Instructions to follow =>
Below is a listing. Set down exactly the lines from the one containing "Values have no" through the one containing "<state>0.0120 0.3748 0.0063", both ends included, and leave out the rest.

^^^^^^^^^^^^^^^^

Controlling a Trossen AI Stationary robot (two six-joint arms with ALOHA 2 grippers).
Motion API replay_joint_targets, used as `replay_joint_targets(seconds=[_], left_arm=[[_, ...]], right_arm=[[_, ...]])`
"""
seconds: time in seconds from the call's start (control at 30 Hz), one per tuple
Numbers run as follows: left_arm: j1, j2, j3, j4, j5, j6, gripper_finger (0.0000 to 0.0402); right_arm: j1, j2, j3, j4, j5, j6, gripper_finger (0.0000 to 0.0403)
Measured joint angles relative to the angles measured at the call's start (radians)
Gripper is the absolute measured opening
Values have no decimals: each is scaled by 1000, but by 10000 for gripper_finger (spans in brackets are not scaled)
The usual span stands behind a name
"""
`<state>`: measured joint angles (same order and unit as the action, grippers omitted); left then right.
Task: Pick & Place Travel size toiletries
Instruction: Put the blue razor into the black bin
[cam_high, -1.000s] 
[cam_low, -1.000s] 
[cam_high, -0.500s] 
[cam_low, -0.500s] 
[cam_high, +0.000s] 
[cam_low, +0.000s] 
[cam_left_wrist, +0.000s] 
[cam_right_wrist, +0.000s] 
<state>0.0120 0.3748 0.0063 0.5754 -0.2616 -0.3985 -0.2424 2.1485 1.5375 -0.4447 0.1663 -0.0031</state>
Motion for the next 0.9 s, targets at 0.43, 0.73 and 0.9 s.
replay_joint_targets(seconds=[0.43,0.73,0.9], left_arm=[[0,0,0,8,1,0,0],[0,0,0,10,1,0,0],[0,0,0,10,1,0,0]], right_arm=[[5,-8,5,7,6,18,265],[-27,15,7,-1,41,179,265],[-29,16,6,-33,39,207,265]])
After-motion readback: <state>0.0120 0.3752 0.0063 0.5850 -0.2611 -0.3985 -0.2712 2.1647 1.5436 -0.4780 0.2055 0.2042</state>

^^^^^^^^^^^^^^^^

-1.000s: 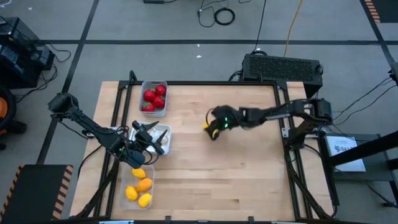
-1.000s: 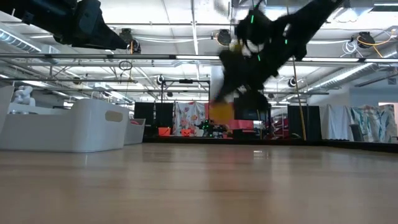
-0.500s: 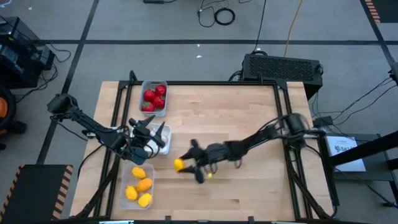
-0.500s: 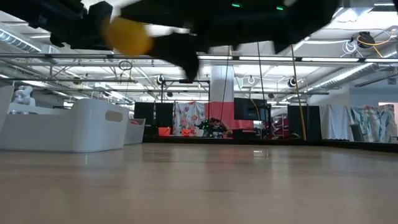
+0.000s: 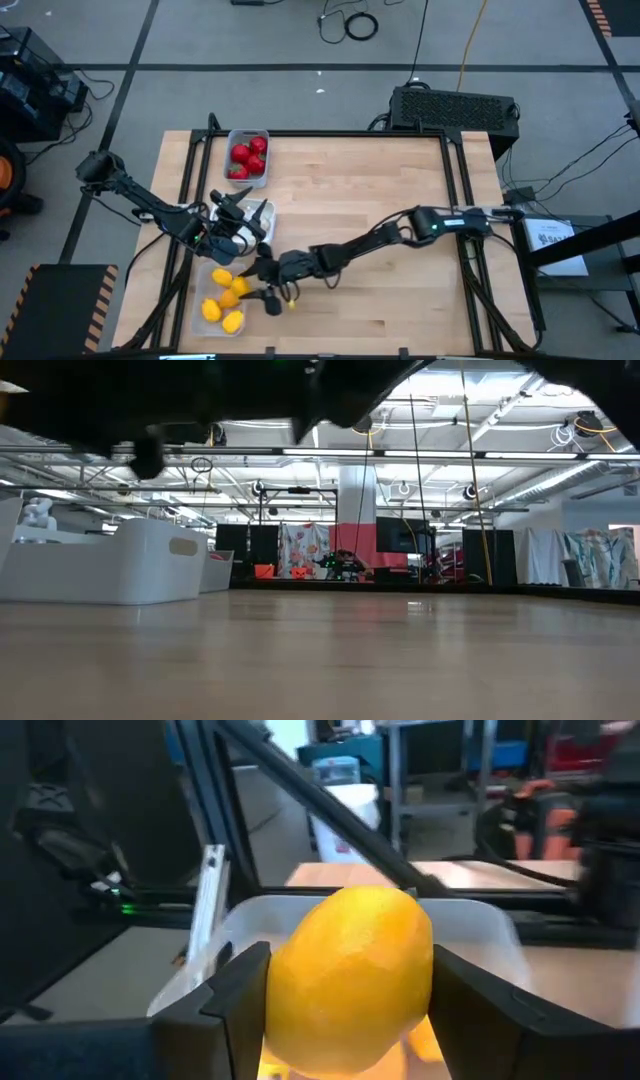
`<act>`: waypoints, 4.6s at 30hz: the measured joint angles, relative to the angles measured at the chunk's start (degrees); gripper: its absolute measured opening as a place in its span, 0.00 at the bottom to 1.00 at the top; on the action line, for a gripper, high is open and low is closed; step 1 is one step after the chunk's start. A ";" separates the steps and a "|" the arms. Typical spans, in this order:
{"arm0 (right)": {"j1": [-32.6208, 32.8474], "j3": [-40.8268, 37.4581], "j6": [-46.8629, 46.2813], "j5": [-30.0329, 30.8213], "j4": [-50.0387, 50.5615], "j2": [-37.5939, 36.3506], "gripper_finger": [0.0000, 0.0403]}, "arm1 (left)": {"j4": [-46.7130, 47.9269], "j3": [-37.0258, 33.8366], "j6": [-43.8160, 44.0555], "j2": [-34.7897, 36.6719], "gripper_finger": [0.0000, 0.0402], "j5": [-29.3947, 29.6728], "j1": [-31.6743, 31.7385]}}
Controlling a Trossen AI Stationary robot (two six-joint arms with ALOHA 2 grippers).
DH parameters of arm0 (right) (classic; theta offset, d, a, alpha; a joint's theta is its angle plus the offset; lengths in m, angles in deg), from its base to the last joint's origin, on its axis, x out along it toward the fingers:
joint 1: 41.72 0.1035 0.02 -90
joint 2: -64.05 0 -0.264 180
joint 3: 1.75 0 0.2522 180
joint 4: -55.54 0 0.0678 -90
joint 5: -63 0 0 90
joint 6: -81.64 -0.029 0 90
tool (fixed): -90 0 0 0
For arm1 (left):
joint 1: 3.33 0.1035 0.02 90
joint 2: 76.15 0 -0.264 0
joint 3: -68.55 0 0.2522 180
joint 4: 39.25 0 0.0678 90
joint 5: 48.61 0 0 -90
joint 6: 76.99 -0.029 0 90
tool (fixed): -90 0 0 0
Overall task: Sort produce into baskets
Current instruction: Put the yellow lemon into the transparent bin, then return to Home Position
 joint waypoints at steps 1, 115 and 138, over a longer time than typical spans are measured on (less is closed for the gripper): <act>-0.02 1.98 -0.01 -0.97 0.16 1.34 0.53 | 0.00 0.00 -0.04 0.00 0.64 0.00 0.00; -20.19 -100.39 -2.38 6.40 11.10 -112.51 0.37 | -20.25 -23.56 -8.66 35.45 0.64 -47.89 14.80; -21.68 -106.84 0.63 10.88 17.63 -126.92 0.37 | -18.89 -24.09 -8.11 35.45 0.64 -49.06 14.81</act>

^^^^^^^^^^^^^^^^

Response to this exercise =>
Values have no decimals: each is scaled by 1000, but by 10000 for gripper_finger (spans in brackets are not scaled)
The usual span stands behind a name
"""
`<state>`: measured joint angles (same order and unit as the action, grippers omitted); left then right.
Task: Pick & Place Travel size toiletries
Instruction: Put the blue razor into the black bin
[cam_high, -1.000s] 
[cam_low, -1.000s] 
[cam_high, -0.500s] 
[cam_low, -0.500s] 
[cam_high, +0.000s] 
[cam_low, +0.000s] 
[cam_left_wrist, +0.000s] 
[cam_right_wrist, +0.000s] 
<state>0.0120 0.3748 0.0063 0.5754 -0.2616 -0.3985 -0.2424 2.1485 1.5375 -0.4447 0.1663 -0.0031</state>

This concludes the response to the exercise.